15.03.2016 - Witwe ist unterwegs

Die schwarze Witwe aus Berlin hat gesprochen: Für ihren nächsten Bundestagswahl 2017 benötigt sie eine grün-schwarze Koalition bzw. Regierung im baden-württembergischen Landtag - sozusagen als Modell, siehe auch Hessen.

Im Ländle sollte an der schwarzen Partei-Spitze Thomas Strobl amtieren - als grünschwarzer Innenminister und CDU-Landesvorsitzender. Quasi als Ländle-Stasi-IM für den CDU-Bundesvorstand. Das ist typisch für die schwarze Witwe aus dem kommunistischen/evangelischen Pfarrhaus.

Die Liberalen hatte die Merkel im Bund klein geschreddert - und die Sozis in Berlin bekommt sie auch noch unter die 20 Prozent ...
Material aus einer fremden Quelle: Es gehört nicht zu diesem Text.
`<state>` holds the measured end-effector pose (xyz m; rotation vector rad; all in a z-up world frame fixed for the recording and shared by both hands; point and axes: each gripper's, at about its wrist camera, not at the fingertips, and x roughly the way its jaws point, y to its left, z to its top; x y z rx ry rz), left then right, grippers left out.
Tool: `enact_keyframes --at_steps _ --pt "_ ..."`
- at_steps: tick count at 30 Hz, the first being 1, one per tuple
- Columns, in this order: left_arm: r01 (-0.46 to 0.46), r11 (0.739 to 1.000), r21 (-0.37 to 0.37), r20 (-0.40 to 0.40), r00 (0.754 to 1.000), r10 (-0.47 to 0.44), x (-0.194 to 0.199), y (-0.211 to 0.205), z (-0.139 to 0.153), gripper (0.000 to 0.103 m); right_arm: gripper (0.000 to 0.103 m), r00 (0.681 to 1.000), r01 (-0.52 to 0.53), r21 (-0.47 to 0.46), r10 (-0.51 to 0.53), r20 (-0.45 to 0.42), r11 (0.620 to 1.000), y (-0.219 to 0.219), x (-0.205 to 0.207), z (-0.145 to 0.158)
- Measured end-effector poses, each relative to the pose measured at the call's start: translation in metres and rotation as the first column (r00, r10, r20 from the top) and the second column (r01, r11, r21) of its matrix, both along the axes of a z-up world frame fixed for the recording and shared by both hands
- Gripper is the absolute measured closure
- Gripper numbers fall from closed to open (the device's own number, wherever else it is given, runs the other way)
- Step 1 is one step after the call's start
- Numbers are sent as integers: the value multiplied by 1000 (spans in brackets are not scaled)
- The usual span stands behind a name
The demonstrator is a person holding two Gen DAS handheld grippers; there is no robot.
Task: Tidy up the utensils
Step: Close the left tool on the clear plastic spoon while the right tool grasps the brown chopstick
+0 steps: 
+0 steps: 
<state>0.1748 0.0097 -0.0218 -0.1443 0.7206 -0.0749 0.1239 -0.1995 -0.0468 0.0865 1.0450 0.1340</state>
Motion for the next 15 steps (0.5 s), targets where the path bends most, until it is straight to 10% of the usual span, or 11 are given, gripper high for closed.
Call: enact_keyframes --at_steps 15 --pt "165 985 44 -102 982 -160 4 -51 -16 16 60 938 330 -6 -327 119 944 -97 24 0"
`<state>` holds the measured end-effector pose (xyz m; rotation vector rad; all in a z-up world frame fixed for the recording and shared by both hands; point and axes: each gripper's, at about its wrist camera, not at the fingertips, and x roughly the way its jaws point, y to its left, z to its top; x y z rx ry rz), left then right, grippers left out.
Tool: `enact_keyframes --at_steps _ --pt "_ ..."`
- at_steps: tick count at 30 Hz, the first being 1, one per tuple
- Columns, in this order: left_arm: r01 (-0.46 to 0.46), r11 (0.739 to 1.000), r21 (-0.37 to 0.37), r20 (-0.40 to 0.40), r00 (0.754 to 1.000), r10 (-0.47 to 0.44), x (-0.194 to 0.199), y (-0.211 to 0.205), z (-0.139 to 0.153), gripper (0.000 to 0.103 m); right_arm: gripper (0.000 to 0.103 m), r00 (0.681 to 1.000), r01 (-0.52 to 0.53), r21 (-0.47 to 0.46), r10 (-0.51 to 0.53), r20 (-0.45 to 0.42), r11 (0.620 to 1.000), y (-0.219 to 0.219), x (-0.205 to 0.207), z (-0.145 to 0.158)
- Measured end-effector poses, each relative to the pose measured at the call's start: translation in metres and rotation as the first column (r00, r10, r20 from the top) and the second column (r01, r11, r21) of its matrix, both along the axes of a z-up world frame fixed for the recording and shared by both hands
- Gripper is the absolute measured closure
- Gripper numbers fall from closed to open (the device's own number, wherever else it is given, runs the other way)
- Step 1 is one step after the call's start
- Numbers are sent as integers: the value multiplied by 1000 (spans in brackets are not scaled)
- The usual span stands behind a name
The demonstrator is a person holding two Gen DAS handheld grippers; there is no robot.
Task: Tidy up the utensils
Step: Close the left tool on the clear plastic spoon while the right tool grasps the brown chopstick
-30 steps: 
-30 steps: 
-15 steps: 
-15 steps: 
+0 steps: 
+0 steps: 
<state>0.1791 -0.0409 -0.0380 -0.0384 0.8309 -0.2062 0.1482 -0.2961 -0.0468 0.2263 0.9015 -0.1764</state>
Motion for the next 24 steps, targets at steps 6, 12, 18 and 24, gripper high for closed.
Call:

Mit ihrem schwäbischen Busenfreund Kretschmann hat die schwarze Witwe die Sozis im Ländle auf 12,7 gedrückt - quasi zur politischen Null.

Dabei hatte Baden-Württemberg am Sonntag in zwei Lagern gewählt (Bürgerschicht oder Proletenschicht) - bei einer wunderbar-demokratische Wahlbeteiligung von 70,4 Prozent - landesweit.

Der bürgerliche Block hatte 50,2 Prozent erhalten (CDU 27,0 %; AFD 15,1 %; FDP 8,3 %).

Im  linken Block sind  45,9 Prozent gezählt wurden (Grüne 30,3 %; SPD 12,7 %; Linke 2,9 %).

Koalitionsbildungen? Merkel kennt nur die Nationale Front. Aus der DDR.

Koalitionen - aus dem Lügengespinst oder aus der Wahrheitsfindung? Das ist jetzt die schöne Frage. 

Wer will und kann mit wem?

Die schwarze Witwe hat ihr Berliner Gift und ihre Fäden schon in Richtung Neckar gespuckt.